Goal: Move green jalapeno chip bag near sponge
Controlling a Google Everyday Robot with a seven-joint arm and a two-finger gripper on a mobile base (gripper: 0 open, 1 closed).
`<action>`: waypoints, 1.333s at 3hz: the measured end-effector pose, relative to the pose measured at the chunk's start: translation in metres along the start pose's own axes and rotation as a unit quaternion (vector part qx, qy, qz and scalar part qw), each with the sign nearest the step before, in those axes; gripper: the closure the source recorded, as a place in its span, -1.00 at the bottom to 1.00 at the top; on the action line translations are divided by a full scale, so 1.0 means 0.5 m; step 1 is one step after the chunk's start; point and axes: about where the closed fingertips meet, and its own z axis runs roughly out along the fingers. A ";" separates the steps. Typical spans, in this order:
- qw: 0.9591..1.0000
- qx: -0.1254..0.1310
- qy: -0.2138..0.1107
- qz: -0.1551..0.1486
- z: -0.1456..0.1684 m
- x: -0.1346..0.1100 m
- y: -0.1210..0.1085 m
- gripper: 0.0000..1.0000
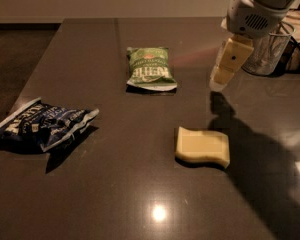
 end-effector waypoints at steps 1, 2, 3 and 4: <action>0.999 0.001 -0.006 0.031 0.067 -0.051 -0.047 -1.00; 0.998 -0.002 -0.008 0.068 0.148 -0.097 -0.089 -1.00; 0.994 -0.020 -0.007 0.106 0.230 -0.135 -0.098 -1.00; 0.990 -0.046 -0.007 0.133 0.290 -0.165 -0.085 -1.00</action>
Offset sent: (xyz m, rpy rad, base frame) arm 0.1246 0.0701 -0.0758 0.0985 0.0536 -0.2146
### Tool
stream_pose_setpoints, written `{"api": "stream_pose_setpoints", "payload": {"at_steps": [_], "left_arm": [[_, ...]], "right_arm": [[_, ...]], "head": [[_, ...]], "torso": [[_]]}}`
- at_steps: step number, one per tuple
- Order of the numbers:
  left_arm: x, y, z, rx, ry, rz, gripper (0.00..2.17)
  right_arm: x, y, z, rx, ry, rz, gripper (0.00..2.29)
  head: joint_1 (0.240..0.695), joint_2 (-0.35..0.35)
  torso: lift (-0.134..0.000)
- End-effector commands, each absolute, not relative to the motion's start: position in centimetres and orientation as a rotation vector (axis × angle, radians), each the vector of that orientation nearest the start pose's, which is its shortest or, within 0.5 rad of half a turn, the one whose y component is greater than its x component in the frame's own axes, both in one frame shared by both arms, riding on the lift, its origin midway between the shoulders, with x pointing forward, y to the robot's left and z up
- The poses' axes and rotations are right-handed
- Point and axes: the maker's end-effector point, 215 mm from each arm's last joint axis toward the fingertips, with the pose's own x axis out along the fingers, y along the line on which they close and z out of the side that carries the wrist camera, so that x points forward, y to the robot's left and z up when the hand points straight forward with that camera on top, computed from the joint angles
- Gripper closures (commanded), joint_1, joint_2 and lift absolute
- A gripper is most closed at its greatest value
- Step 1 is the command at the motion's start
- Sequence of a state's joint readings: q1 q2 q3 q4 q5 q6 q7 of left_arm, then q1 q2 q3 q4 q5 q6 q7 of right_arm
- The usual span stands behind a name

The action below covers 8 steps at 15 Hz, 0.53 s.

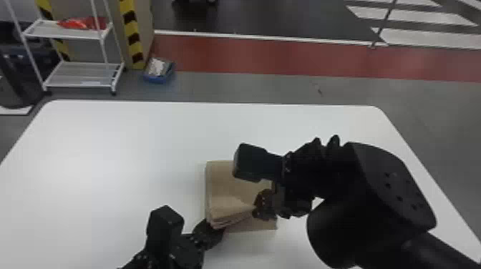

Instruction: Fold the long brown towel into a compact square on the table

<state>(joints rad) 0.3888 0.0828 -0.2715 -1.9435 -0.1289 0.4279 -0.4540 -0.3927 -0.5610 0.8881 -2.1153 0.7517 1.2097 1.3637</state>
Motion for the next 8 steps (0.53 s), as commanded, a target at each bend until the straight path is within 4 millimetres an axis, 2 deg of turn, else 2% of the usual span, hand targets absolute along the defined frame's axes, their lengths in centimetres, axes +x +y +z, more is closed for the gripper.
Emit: {"api": "stream_pose_setpoints", "payload": {"at_steps": [1, 2, 4, 6, 8], "left_arm": [[38.5, 2.2, -47.1, 0.064, 0.464, -0.702, 2.15], [38.6, 2.3, -47.1, 0.064, 0.464, -0.702, 2.15], [38.4, 2.0, -47.0, 0.063, 0.464, -0.708, 2.15], [38.4, 2.1, -47.0, 0.063, 0.462, -0.707, 2.15], [38.4, 2.2, -47.1, 0.062, 0.464, -0.706, 2.15]], "right_arm": [[40.5, -10.1, -40.1, -0.959, 0.912, 1.085, 0.95], [40.6, -9.9, -39.9, -0.956, 0.903, 1.087, 0.8], [40.3, -9.5, -39.5, -0.947, 0.889, 1.094, 0.8], [40.2, -9.2, -38.9, -0.935, 0.873, 1.098, 0.66], [39.7, -8.8, -38.3, -0.919, 0.853, 1.108, 0.66]], "head": [[0.695, -0.119], [0.695, -0.119], [0.695, -0.114], [0.695, -0.109], [0.695, -0.105]], "torso": [[-0.123], [-0.123], [-0.123], [-0.123], [-0.123]]}}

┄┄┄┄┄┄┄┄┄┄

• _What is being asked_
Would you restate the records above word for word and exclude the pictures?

• _Output_
Goal: Move green jalapeno chip bag near sponge
Controlling a Google Everyday Robot with a seven-joint arm and a two-finger gripper on a mobile base (gripper: 0 open, 1 closed).
`<action>`: waypoints, 1.333s at 3hz: the measured end-effector pose, relative to the pose measured at the chunk's start: translation in metres along the start pose's own axes and rotation as a unit quaternion (vector part qx, qy, qz and scalar part qw), each with the sign nearest the step before, in those axes; gripper: the closure the source recorded, as a place in its span, -1.00 at the bottom to 1.00 at the top; on the action line translations are divided by a full scale, so 1.0 means 0.5 m; step 1 is one step after the chunk's start; point and axes: about where the closed fingertips meet, and its own z axis runs roughly out along the fingers. A ";" separates the steps. Typical spans, in this order:
- qw: 0.9591..1.0000
- qx: -0.1254..0.1310
- qy: -0.2138..0.1107
- qz: -0.1551..0.1486
- z: -0.1456..0.1684 m
- x: -0.1346..0.1100 m
- y: -0.1210..0.1085 m
- gripper: 0.0000..1.0000
 end-effector waypoints at steps 1, 2, 3 and 4: <action>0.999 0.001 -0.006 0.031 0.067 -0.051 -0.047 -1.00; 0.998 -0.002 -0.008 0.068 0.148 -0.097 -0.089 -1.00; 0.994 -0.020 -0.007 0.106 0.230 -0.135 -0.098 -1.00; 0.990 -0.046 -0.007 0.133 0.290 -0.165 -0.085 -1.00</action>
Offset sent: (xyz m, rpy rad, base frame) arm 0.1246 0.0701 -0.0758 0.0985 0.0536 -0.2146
### Tool
stream_pose_setpoints, written `{"api": "stream_pose_setpoints", "payload": {"at_steps": [_], "left_arm": [[_, ...]], "right_arm": [[_, ...]], "head": [[_, ...]], "torso": [[_]]}}`
- at_steps: step number, one per tuple
- Order of the numbers:
  left_arm: x, y, z, rx, ry, rz, gripper (0.00..2.17)
  right_arm: x, y, z, rx, ry, rz, gripper (0.00..2.29)
  head: joint_1 (0.240..0.695), joint_2 (-0.35..0.35)
  torso: lift (-0.134..0.000)
- End-effector commands, each absolute, not relative to the motion's start: position in centimetres and orientation as a rotation vector (axis × angle, radians), each the vector of that orientation nearest the start pose's, which is its shortest or, within 0.5 rad of half a turn, the one whose y component is greater than its x component in the frame's own axes, both in one frame shared by both arms, riding on the lift, its origin midway between the shoulders, with x pointing forward, y to the robot's left and z up
- The poses' axes and rotations are right-handed
- Point and axes: the maker's end-effector point, 215 mm from each arm's last joint axis toward the fingertips, with the pose's own x axis out along the fingers, y along the line on which they close and z out of the side that carries the wrist camera, so that x points forward, y to the robot's left and z up when the hand points straight forward with that camera on top, computed from the joint angles
- Gripper closures (commanded), joint_1, joint_2 and lift absolute
- A gripper is most closed at its greatest value
- Step 1 is the command at the motion's start
- Sequence of a state's joint readings: q1 q2 q3 q4 q5 q6 q7 of left_arm, then q1 q2 q3 q4 q5 q6 q7 of right_arm
- The usual span stands behind a name

The action below covers 8 steps at 15 Hz, 0.53 s.


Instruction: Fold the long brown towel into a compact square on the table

<state>(joints rad) 0.3888 0.0828 -0.2715 -1.9435 -0.1289 0.4279 -0.4540 -0.3927 -0.5610 0.8881 -2.1153 0.7517 1.2097 1.3637</state>
Motion for the next 8 steps (0.53 s), as commanded, a target at each bend until the straight path is within 4 millimetres an axis, 2 deg of turn, else 2% of the usual span, hand targets absolute along the defined frame's axes, their lengths in centimetres, axes +x +y +z, more is closed for the gripper.
Emit: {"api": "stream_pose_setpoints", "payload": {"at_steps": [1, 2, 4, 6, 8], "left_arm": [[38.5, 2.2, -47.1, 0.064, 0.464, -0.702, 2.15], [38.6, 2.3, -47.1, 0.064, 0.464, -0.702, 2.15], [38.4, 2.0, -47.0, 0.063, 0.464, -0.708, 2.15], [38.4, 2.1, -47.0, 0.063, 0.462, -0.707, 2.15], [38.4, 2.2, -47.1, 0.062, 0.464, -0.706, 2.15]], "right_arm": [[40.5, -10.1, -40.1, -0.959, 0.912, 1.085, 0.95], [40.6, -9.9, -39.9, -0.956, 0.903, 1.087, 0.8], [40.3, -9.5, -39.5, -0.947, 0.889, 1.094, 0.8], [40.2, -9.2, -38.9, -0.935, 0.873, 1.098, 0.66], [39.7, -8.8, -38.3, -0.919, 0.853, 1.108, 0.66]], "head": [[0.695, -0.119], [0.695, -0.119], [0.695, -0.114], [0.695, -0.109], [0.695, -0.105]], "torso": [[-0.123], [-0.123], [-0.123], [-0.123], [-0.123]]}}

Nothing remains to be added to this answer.